At the time however, I was drawn to lawyers of “L.A. Law”, and the doctors in “St. Elsewhere.” I wanted to be an obstetrician like Cliff Huxtable on “The Cosby Show.” I knew any of these paths could be lucrative, but delivering babies seemed pretty rewarding.
Then I saw a character in some movie utter something about going six-figures into debt to attend medical school. I was out.
This came back to me when I saw a story on National Public Radio’s website recently that reported on a growing trend; earnings in vocational trades are on the rise, while the returns to a college degree are “softening.” There are organic and artificial market signals at the root of this, and I’m not alone in having experienced both.
My sister and I grew up lower-middle class. Our mom married our dad after graduating high school, while he was enrolled in a two-year stint at Del Mar Tech in Corpus Christi (now Del Mar College). He took those skills into the Air Force before landing a welding job a few years later.
As mom did some secretarial work, and dad moved to sales in the oilfield and school fundraising, it was expected that my sister and I would devote comparatively more time to college. “If you don’t know what to major in, just get a business degree,” I remember him saying. Such a path was seen as the way to a comfortable life, and no doubt it still is.
According to the Bureau of Labor Statistics (BLS), the unemployment rate is half to three-quarters lower, and median earnings are 50-250% higher the more educated you are.
Enter the artificial signal.
The Federal Family Education Loan program, part of President Lyndon Johnson’s “Great Society,” created a government backstop for banks that lent to college students. This gave way in 2010 to the Health Care and Education Reconciliation Act (HCERA). Private sector involvement ended in favor of total control by the Department of Education (DoE). HCERA also lowered the required monthly repayment and moved up the time at which the remaining balance could be forgiven.
In the interim, the Grad PLUS program of 2005 expanded the availability of government loans to graduate students, many of which fall under the same loosened repayment options.
Add it all up and the amount of federal student loans outstanding has more than doubled in the last ten years alone, to $1.4 trillion.
To be sure, I utilized such loans to earn my undergraduate degree, and I might have to again for my daughters. However, I paid them off a few years later, albeit back when moral hazard and perverse incentives were a bit clearer.

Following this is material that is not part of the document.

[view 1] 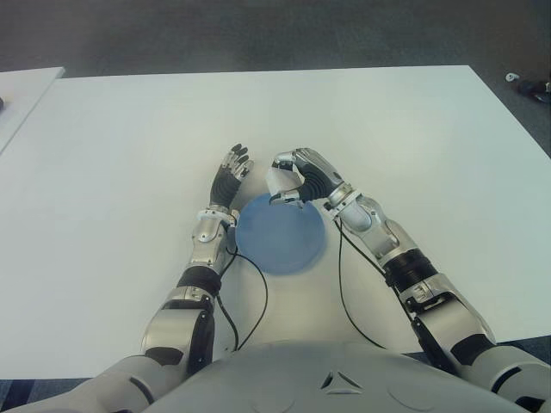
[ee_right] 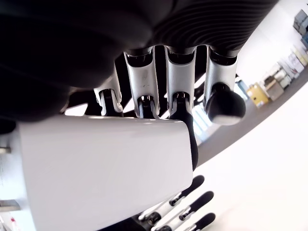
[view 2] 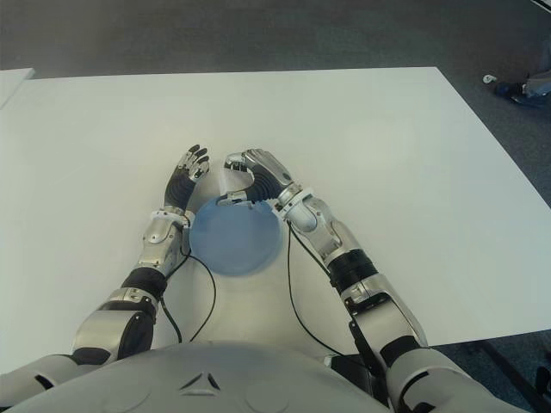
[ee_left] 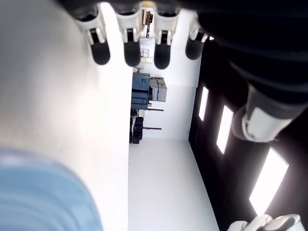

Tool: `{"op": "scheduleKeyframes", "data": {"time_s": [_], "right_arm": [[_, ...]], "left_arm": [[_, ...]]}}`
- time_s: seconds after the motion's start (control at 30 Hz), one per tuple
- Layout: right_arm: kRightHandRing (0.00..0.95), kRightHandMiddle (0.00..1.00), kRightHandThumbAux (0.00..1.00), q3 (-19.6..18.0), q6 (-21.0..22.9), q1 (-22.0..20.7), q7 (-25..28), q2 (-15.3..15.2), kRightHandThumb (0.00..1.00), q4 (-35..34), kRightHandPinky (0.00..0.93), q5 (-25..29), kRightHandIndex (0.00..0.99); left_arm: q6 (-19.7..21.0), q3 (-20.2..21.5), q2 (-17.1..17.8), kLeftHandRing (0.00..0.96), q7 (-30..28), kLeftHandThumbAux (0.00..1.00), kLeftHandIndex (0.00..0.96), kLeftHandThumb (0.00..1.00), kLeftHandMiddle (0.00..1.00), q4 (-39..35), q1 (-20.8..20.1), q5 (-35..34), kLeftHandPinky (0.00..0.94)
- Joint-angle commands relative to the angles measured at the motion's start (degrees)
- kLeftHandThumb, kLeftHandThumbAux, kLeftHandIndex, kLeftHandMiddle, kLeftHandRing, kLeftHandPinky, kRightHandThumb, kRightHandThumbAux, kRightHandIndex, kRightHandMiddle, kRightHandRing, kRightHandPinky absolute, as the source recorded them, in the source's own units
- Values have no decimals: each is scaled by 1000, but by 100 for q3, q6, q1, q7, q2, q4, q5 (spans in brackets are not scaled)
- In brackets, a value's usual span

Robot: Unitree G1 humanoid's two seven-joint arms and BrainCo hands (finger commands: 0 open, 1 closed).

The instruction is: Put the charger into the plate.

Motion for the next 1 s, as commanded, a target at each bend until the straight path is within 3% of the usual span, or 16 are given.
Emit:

Before I took my first university class though, I paid my way through community college. According to the BLS, there are myriad jobs that require only a year or two of training and/or education.
At the five Alamo Community Colleges here in San Antonio, you could earn an associate’s degree in water resource sciences and pull down almost $50,000 per year. Nursing and dental assisting programs prep students to clear $70,000. One year of study can secure plumbing skills that could fetch almost $60,000. One of my daughters, having expressed an interest in volunteering at animal shelters, might like to know she could earn a veterinary tech degree and make $30,000-$40,000.
Furthermore, companies like mine reach out to schools like mine when looking to staff their IT departments.
In addition to a high graduation rate, one of the reasons my school was ranked #1 in Texas last year was affordability. 60 hours of education and/or training can be had here for less than $6,000 for San Antonio residents.
If kids today are anything like I was, there are more than a few who are uncertain about the direction they want to go after high school. For much less cost, and quite likely no borrowing, they could learn a skill that could pay them handsomely before they’re even of legal drinking age. It could also be a big source of funding for continuing education at the university level.
In the absence of that, or perhaps other debt-free options such as income-sharing agreements, if borrowing is still necessary, it should take place wholly within the private sector.
When you juxtapose studies that compare the lowest earning quartile of college graduates to high school graduates, with earnings-per-major information compiled by the DoE, it’s not a stretch to conclude that this is another example of what happens when politicians meddle in the market; taxpayers are left holding the bill. And if you were one of the borrowers, that’s two bills for you; three, if you count the tax hit on a forgiven balance.
Private investors and banks have an incentive to survey the occupational landscape to see which fields have, or could have, a growing demand for qualified labor, and therefore will likely experience rising wages. That incentive is business survival. Wherever they see supply outstripping demand, they’re likely to shy away from investing therein. That would in turn be an incentive to a prospective student to perhaps consider another course of study if applying for assistance.
Add that type of scrutiny in educational financing, to the appeal of higher wages accruing to jobs that require just a year or two of training, and watch university tuition drop.
If only I’d realized back then how affordable and relatively brief pilot training was … Oh well, maybe it is indeed never too late to be what you might have been.